We started with zone files from Network Solutions listing all .com domains in alphabetical order. Michael Sims supplied the first 10,000 domains in alphabetical order from that list, after eliminating sites at the top whose names started mostly with all "-" dashes. (A disproportionate number of these were pornographic sites that chose their domain name solely in order to show up at the top of an alphabetical listing, so a sample that included these sites would not be a representative cross-section.)

Jamie McCarthy supplied the perl script which isolated the first 1,000 domains that were actually "up":

gunzip -c com.20000614.entire.sorted.gz | grep '^a' | grep -v
'.*--\|-.*-.*-' | perl -ne 'chomp; $a = system("ping -c 1 -q
www.$_ >/dev/null 2>&1"); print "$_\n" if !$a;' | head -1000

We used this script to narrow down the list to the first 1,000 pingable domains sorted alphabetically by domain name.

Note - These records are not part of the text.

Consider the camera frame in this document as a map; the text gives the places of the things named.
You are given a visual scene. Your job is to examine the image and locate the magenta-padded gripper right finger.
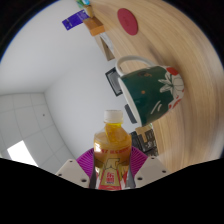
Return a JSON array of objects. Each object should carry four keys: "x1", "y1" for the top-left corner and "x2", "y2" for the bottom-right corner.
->
[{"x1": 128, "y1": 146, "x2": 172, "y2": 189}]

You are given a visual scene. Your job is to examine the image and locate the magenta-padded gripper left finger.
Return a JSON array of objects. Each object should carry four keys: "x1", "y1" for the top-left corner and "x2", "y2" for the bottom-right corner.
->
[{"x1": 55, "y1": 148, "x2": 97, "y2": 189}]

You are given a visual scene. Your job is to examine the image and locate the yellow-labelled drink bottle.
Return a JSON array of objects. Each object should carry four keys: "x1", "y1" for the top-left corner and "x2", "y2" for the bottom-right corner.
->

We used the first 1,000 working domain names in our sample in order to make our sample "provably random". A truly random sample chosen from the entire list of domain names would have been better, but it would be impossible to prove that such a sample had really been chosen randomly; a third party could easily claim that we had "stacked the deck" by choosing a disproportionate number of sites blocked incorrectly by SurfWatch.

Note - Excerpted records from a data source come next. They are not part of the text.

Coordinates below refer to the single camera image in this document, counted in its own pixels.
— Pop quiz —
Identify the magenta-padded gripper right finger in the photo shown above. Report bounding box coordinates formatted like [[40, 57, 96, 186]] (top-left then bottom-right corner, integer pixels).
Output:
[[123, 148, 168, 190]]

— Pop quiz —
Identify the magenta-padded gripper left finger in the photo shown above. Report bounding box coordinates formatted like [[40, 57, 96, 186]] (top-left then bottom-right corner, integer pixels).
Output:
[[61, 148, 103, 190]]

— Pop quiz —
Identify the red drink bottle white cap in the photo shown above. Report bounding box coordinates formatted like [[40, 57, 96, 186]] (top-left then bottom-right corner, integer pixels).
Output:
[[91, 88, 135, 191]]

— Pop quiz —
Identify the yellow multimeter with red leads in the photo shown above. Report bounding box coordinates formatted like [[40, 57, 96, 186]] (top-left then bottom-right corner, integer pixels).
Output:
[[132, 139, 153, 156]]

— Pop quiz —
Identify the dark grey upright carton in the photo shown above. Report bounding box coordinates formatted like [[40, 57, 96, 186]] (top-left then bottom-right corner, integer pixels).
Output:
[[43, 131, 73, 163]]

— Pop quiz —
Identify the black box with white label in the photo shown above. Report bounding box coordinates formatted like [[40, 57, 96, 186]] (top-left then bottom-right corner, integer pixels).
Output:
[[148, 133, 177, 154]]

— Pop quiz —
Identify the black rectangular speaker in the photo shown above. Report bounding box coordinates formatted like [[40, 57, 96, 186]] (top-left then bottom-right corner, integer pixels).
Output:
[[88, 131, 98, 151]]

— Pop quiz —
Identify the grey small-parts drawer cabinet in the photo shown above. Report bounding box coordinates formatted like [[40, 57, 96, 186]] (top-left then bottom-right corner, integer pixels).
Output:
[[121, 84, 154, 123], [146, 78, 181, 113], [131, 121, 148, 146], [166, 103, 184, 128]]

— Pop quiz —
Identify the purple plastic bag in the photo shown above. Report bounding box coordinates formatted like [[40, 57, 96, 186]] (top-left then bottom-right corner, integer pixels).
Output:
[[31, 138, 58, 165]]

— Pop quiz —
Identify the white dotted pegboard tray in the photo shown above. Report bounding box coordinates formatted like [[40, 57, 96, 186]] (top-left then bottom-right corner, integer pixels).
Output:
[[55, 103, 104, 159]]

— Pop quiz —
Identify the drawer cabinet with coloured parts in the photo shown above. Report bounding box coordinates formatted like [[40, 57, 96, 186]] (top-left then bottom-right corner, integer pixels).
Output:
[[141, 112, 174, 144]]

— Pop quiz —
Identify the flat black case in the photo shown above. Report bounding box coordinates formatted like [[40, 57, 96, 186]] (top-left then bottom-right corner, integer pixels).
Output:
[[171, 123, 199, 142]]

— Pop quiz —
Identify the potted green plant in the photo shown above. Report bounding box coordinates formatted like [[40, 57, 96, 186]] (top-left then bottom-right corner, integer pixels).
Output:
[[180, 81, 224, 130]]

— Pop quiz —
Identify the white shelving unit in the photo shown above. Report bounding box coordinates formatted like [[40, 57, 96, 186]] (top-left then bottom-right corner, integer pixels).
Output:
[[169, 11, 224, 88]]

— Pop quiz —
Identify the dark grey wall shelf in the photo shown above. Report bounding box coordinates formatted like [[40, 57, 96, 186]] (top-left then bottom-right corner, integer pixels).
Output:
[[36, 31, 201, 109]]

Potential sources of error

A sample of 51 "real" sites that are blocked by SurfWatch, is a small sample from which to draw any precise conclusions. The problem with the sample size is that we had to start with 1,000 randomly chosen Web domains just to get a sample of 51 blocked domains. The 82% figure should not be taken as being accurate to even two significant figures; across all .com domains in existence, the error rate for SurfWatch could be as high as 95% or as low as 65%. However, the test does establish that the likelihood of SurfWatch having an error rate of, say, less than 60% across all domains, is virtually zero.

A note on interpreting these results: the results are not weighted by Web site traffic, so some of the sites in this experiment may cause more "Access Denied" messages than others. The 82% error rate should also not be interpreted to apply across all domains, since we only used .com domains in our experiment, which are more likely to contain commercial pornography than, say, .org domains. (In other words, we should expect the error rate to be even higher for .org sites that are blocked.)

Conclusion

SurfWatch claims on their Web site:

Before adding any site to our database, each site 'candidate' is reviewed by a SurfWatch Content Specialist. Deciphering the gray areas is not something that we trust to technology; it requires thought and sometimes discussion. We use technology to help find site candidates, but rely on thoughtful analysis for the final decision. --http://www1.surfwatch.com/about/body-filter.html

Given the high error rate for sites blocked by SurfWatch in the "Sexually Explicit" category, we believe that SurfWatch's claim of "100% human review" is false.